Anna Denton, Morgan Denton Jones LLP
adenton@mdjlaw.co.uk

When was the last time you trained your line managers about harassment related issues?

In recent times employers have probably been more concerned to ensure their staff are aware of the risks of encountering liability for age discrimination or for discrimination on the grounds of religion or belief or sexual orientation to have been focussed on the law relating to sex discrimination. However recent developments in the law could have significant impact for employers who are responsible for what goes on in the work place when it comes to harassment, unless the employer can be seen to have taken all reasonable steps to prevent such harassment occurring.
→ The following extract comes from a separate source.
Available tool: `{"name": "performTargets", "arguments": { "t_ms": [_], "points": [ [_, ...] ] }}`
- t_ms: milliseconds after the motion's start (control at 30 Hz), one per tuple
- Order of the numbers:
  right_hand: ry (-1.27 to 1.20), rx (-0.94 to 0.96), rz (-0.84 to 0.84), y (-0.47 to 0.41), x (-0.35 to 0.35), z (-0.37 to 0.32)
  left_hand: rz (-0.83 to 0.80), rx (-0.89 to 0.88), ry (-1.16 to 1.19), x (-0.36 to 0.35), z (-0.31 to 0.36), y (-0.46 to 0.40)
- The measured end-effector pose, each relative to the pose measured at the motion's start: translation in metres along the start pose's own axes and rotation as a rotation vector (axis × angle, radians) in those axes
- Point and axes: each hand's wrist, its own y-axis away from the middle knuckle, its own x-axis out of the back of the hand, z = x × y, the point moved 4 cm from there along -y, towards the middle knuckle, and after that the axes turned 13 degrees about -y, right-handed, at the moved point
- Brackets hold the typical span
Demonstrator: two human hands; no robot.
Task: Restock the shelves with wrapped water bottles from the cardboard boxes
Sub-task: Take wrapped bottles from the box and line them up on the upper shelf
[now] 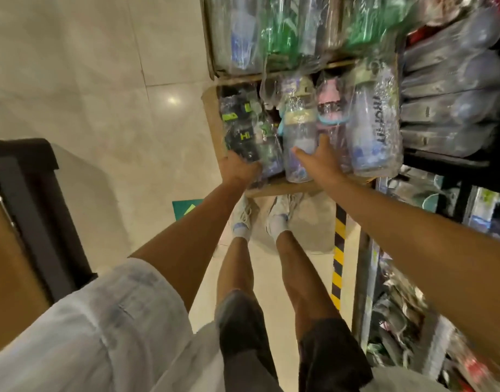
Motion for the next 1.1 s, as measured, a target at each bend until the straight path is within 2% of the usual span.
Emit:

The Sex Discrimination Act 1975 (Amendment) Regulations 2008 amend the Sex Discrimination Act 1975 (SDA) following a High Court's decision in last year in Equal Opportunities Commission v Secretary of State for Trade and Industry (, being yet another occasion on which a court has ruled that the UK has failed to implement EC law properly. The 2008 Regulations, which came into effect on 6 April 2008, widen the definition of sex harassment, and make employers liable in certain circumstances for the harassment of an employee by a third party, amongst other things.

Under the SDA a person harasses a woman where, "on the ground of her sex, he engages in unwanted conduct that has the purpose or effect of violating her dignity, or creating an intimidating, hostile, degrading, humiliating or offensive environment for her". The 2008 Regulations amend the definition to encompass "unwanted conduct related to her sex or the sex of another person" that has the necessary purpose or effect. This is a wider test: for example, an employee would be entitled to complain about sexist remarks directed at someone else or about jokes relating to another woman, such as a celebrity. Would your staff realise they shouldn’t be making comments in work about the size of Jordan’s bust in the latest copy of Hello magazine?

The law also widens an employer’s liability for harassment of an employee by a third party such as a visitor, customer, supplier or other service user. The employer is responsible where "A third party subjects the woman to harassment in the course of her employment"; this would cover customers in a restaurant making lewd remarks to a waitress or builders working on your roof woolf-whistling at your employees as they come to work. However liability would only arise if "The employer has failed to take such steps as would have been reasonably practicable to prevent the third party from doing so"; and "The employer knows that the woman has been subject to harassment in the course of her employment on at least two other occasions by a third party". Thus in our example, if the restaurant manager had been informed by other staff of previous comments made by the diner, and failed to warn the diner that such comments would result in him being barred from the restaurant or failed to put signs up in the restaurant warning customers not to be offensive to staff, the restaurant owner could be liable for unlimited damages.

Many readers will say “didn’t we already know this”? after the famous Bernard Manning racial harassment case Burton v De Vere where waitresses were abused by the notoriously rude comedian. Indeed, there are similarities in this law but actually Burton was much wider. The hotel owner didn’t need to know of any previous acts of harassment; the core issue was whether they could reasonably have prevented the harassment in question. Under this new test, even if the third party in question is notorious for having harassed employees in the past and the employer takes no action to prevent further harassment, a new "victim" will have no remedy until she herself has been harassed three times which seems rather odd.